In large storage systems, files are often coded across several servers to improve reliability and retrieval speed. We study load balancing under the batch sampling routeing scheme for a network of n servers storing a set of files using the maximum distance separable (MDS) code (cf. Li (2016)). Specifically, each file is stored in equally sized pieces across L servers such that any k pieces can reconstruct the original file. When a request for a file is received, the dispatcher routes the job into the k-shortest queues among the L for which the corresponding server contains a piece of the file being requested. We establish a law of large numbers and a central limit theorem as the system becomes large (i.e. n → ∞), for the setting where all interarrival and service times are exponentially distributed.
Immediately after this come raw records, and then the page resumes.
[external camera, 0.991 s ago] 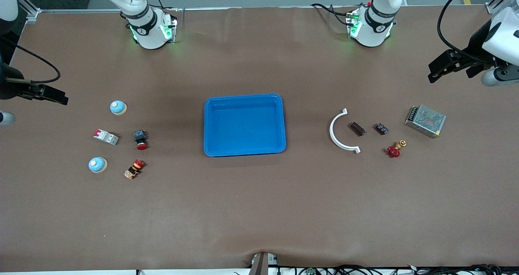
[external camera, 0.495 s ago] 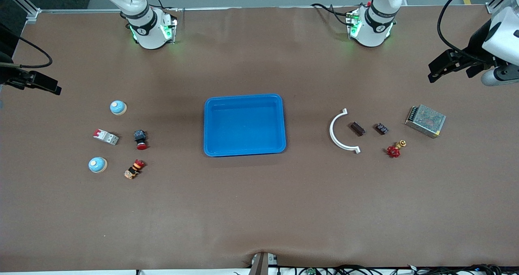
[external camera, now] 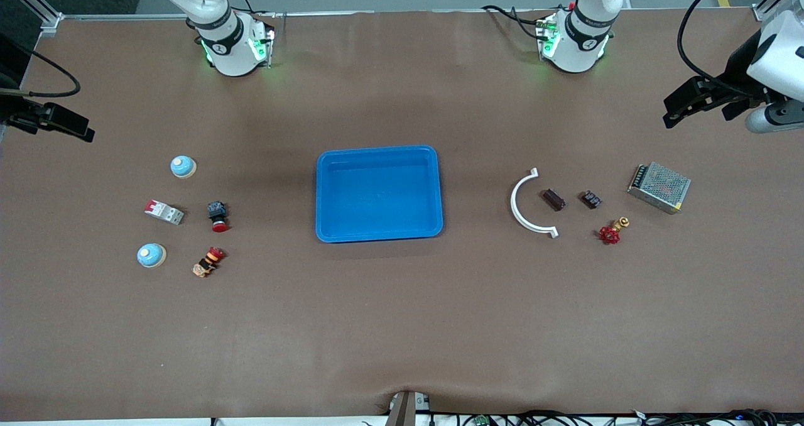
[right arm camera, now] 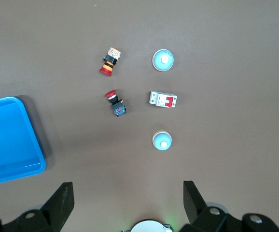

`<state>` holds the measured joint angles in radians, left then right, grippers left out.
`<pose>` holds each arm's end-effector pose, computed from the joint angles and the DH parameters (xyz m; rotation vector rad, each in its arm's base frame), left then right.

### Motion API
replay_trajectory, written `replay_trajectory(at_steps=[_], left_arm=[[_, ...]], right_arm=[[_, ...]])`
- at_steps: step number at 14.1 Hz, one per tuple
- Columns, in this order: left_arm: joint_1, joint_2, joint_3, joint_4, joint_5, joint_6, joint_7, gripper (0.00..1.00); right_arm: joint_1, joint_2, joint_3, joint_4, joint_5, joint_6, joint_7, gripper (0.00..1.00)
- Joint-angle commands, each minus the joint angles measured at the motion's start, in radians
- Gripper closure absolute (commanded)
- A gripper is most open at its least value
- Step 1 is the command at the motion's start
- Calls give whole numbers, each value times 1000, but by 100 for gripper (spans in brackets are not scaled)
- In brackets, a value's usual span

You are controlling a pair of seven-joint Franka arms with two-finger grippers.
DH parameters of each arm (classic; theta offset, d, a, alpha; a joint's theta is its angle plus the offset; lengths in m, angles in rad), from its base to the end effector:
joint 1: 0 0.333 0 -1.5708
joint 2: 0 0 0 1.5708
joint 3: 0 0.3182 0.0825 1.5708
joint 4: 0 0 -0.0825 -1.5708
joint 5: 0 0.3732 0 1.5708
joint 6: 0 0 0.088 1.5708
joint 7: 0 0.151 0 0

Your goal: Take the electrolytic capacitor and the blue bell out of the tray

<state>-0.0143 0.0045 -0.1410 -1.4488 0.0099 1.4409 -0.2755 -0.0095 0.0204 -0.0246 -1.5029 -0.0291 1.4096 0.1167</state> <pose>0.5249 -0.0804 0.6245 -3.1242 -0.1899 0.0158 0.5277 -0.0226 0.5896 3.0934 -0.2384 -0.1745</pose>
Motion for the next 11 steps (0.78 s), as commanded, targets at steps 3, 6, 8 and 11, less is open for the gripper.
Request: replay_trajectory(at_steps=[3, 6, 8, 11], left_arm=[[1, -12, -3, 4, 16, -13, 24, 0], [-1, -11, -3, 4, 16, -13, 21, 0], [0, -11, -3, 4, 15, -13, 19, 0], [-1, -11, -3, 4, 16, -14, 19, 0]], right_arm=[[-6, -66, 6, -63, 8, 25, 1, 0], [0, -57, 9, -13, 11, 38, 1, 0], [2, -51, 12, 24, 29, 52, 1, 0], [6, -43, 12, 26, 47, 94, 3, 0]])
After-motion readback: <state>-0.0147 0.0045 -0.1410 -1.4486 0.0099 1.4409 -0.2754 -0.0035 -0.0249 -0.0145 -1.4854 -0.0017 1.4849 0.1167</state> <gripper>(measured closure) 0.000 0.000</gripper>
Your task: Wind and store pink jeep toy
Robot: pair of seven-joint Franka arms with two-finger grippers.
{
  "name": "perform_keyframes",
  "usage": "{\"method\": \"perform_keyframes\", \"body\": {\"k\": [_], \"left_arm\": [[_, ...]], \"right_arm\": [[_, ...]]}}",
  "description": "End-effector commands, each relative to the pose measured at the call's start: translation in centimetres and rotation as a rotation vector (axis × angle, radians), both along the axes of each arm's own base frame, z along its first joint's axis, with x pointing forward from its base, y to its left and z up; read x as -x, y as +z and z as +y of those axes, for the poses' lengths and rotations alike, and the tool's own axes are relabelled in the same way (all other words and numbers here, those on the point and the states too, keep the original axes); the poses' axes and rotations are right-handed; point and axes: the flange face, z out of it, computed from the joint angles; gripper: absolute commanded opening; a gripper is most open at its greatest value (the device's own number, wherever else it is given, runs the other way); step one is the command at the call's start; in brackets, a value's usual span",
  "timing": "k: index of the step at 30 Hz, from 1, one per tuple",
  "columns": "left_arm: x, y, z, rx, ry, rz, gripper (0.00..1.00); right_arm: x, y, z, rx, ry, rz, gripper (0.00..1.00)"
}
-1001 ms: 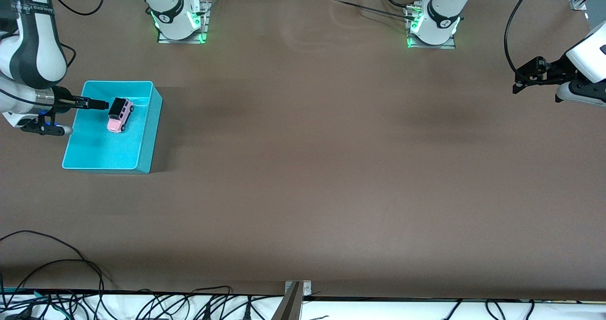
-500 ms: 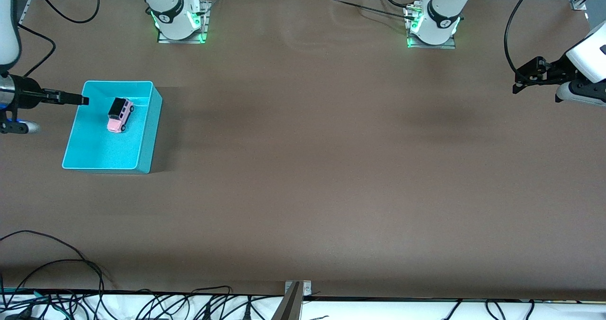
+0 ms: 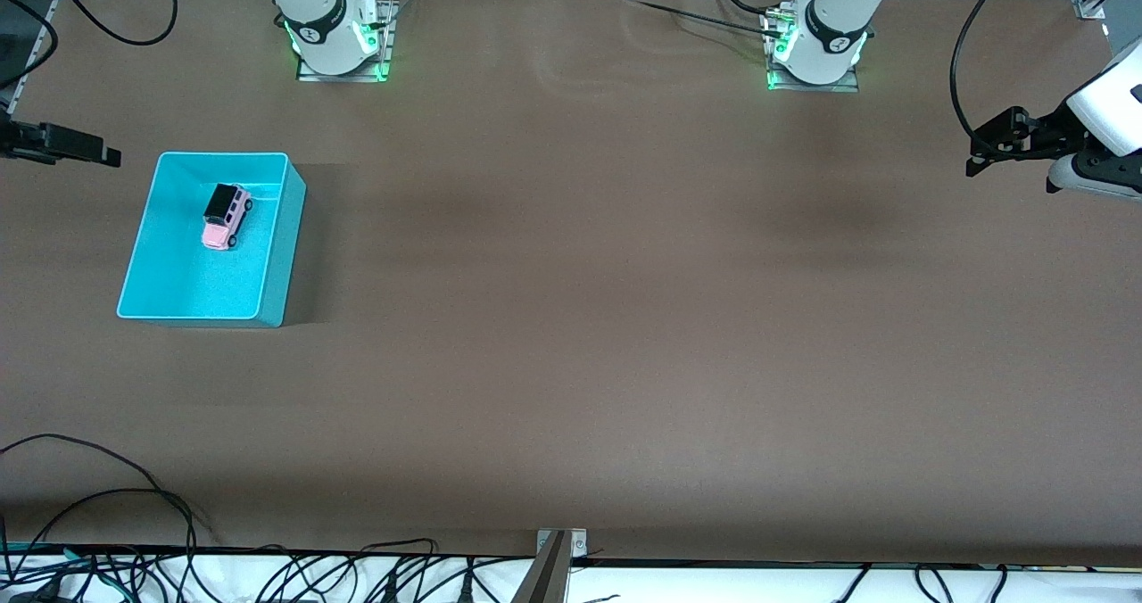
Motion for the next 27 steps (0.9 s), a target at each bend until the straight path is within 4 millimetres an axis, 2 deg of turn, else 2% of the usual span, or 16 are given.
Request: {"method": "perform_keyframes", "body": {"k": [1, 6, 12, 19, 27], "left_arm": [[0.5, 0.7, 0.2, -0.018, 0.000, -0.007, 1.00], [0.5, 0.7, 0.2, -0.018, 0.000, -0.007, 1.00], [0.5, 0.7, 0.2, -0.018, 0.000, -0.007, 1.00], [0.5, 0.7, 0.2, -0.018, 0.000, -0.007, 1.00], [0.5, 0.7, 0.2, -0.018, 0.000, -0.007, 1.00]], "right_arm": [[0.6, 2.3, 2.8, 0.010, -0.022, -0.037, 1.00], [0.2, 3.1, 5.6, 0.029, -0.040, -0.091, 1.00], [-0.2, 3.0, 6.6, 0.059, 0.003, -0.145, 1.00], [-0.7, 2.8, 6.7, 0.100, 0.120, -0.206, 1.00], [-0.3, 3.9, 5.2, 0.098, 0.133, -0.228, 1.00]]}}
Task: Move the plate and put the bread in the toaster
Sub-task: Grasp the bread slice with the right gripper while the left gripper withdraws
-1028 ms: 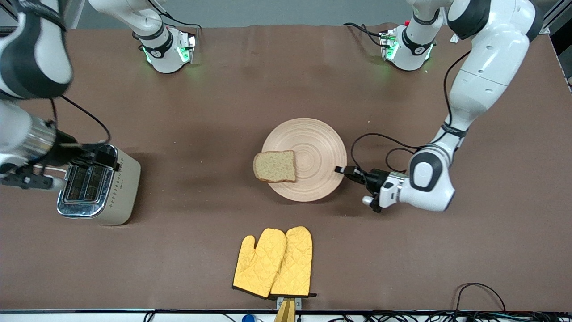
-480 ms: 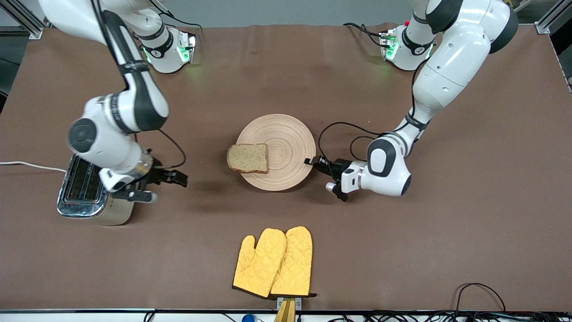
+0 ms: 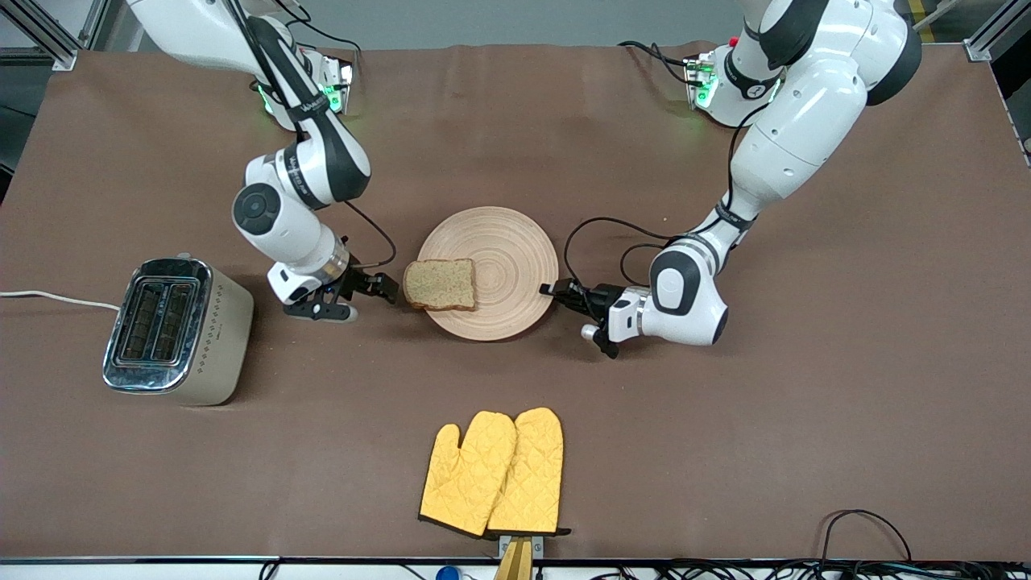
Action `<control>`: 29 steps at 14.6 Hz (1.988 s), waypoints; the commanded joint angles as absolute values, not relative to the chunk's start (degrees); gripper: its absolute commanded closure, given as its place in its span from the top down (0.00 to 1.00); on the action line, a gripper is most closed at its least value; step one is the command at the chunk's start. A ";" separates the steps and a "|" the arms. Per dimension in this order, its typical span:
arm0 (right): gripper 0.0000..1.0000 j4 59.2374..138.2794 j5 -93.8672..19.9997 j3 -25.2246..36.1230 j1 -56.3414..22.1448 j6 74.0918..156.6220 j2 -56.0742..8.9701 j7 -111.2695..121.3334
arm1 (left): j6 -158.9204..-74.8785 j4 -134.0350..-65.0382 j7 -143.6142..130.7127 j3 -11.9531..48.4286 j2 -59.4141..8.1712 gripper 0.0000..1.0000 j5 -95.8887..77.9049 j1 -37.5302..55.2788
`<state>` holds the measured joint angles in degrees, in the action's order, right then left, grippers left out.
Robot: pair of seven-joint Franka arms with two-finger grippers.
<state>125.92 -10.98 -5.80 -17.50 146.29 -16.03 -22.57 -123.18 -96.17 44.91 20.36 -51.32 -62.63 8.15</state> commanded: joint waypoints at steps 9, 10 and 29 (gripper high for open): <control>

For the central limit theorem, the limit process take values in ℓ2, the space of square summable sequences. Due to the large size of such systems, a direct analysis of the n-server system is frequently intractable. The law of large numbers and diffusion approximations established in this work provide practical tools with which to perform such analysis. The power-of-d routeing scheme, also known as the supermarket model, is a special case of the model considered here.